**TASK TO CARRY OUT**: Write the data out again exactly, dropping any images it holds.

**COLLECTED MATERIAL**:

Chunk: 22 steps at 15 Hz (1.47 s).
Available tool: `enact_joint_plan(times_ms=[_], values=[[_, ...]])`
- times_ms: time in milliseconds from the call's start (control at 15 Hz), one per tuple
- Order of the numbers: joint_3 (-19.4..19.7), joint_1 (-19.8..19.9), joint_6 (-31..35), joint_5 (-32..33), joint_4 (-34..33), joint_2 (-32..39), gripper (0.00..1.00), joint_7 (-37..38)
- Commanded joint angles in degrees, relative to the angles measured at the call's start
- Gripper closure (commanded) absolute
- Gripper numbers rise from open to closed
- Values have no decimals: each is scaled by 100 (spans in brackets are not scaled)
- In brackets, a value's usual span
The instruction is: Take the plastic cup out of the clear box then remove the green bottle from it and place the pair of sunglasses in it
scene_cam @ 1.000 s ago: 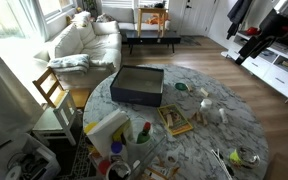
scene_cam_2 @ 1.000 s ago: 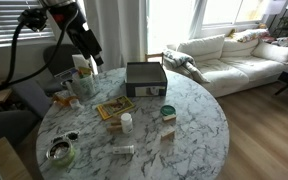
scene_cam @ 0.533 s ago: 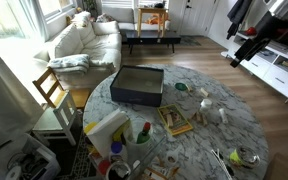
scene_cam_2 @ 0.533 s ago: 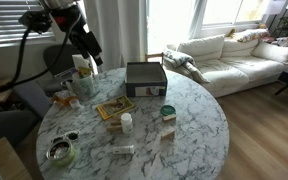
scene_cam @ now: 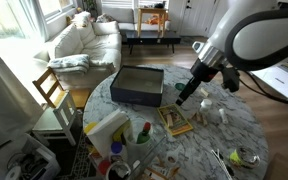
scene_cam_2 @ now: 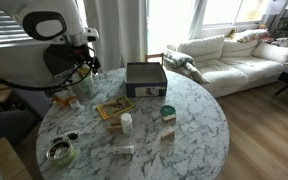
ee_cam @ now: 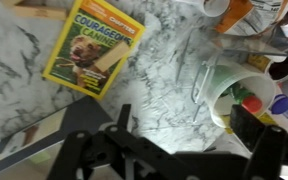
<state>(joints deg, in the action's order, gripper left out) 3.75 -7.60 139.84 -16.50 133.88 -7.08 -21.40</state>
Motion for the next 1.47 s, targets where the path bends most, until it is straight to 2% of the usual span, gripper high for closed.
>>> enact_joint_plan(times_ms=[0,133,200,400,867,1067,1200,1400], values=[[-271,-149,4,-1050,-725,1099,0,-1372],[-560,13,-299,-1314,-1166,1522,0,-2005],[-609,80,16,-980,-661,1067,0,-1385],[-767,141,-68,-1112,-1067,1494,0,-1733],[-771,181,-100,-1115,-1136,1529,0,-1790],[-844,249,69,-1245,-1207,1648,0,-1773],[-875,304,310,-1024,-1224,1741,0,-1700],[-956,397,524,-1064,-1245,1887,0,-1711]])
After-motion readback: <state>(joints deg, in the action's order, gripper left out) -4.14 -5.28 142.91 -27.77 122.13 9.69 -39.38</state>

**ANSWER SPACE**:
Chunk: 22 steps at 15 Hz (1.47 s).
Available tool: `enact_joint_plan(times_ms=[_], values=[[_, ...]])`
- times_ms: time in milliseconds from the call's start (control at 15 Hz), one per tuple
- Order of the numbers: joint_3 (-19.4..19.7), joint_1 (-19.8..19.9), joint_6 (-31..35), joint_5 (-32..33), joint_4 (-34..33), joint_2 (-32..39), gripper (0.00..1.00), joint_7 (-37..38)
- Commanded joint angles in degrees, relative to the angles measured at the call's start
- Gripper closure (commanded) absolute
- Gripper numbers rise from open to closed
- Values have no decimals: each is scaled by 100 (spans in brackets are not scaled)
- In brackets, a value's usual span
The instruction is: Take the plastic cup out of the clear box then remove the green bottle from it and place the pair of sunglasses in it
scene_cam @ 1.000 s ago: 
scene_cam_2 @ 1.000 s ago: 
scene_cam @ 0.533 s ago: 
scene_cam_2 @ 0.533 s ago: 
scene_cam @ now: 
scene_cam_2 @ now: 
ee_cam @ now: 
<state>(joints deg, in the action's order, gripper left out) 3.75 -7.60 139.84 -16.50 133.88 -7.08 -21.40</state>
Motion for the next 1.47 s, targets where the path bends most, until it is straight to 2% of the usual span, gripper high for closed.
>>> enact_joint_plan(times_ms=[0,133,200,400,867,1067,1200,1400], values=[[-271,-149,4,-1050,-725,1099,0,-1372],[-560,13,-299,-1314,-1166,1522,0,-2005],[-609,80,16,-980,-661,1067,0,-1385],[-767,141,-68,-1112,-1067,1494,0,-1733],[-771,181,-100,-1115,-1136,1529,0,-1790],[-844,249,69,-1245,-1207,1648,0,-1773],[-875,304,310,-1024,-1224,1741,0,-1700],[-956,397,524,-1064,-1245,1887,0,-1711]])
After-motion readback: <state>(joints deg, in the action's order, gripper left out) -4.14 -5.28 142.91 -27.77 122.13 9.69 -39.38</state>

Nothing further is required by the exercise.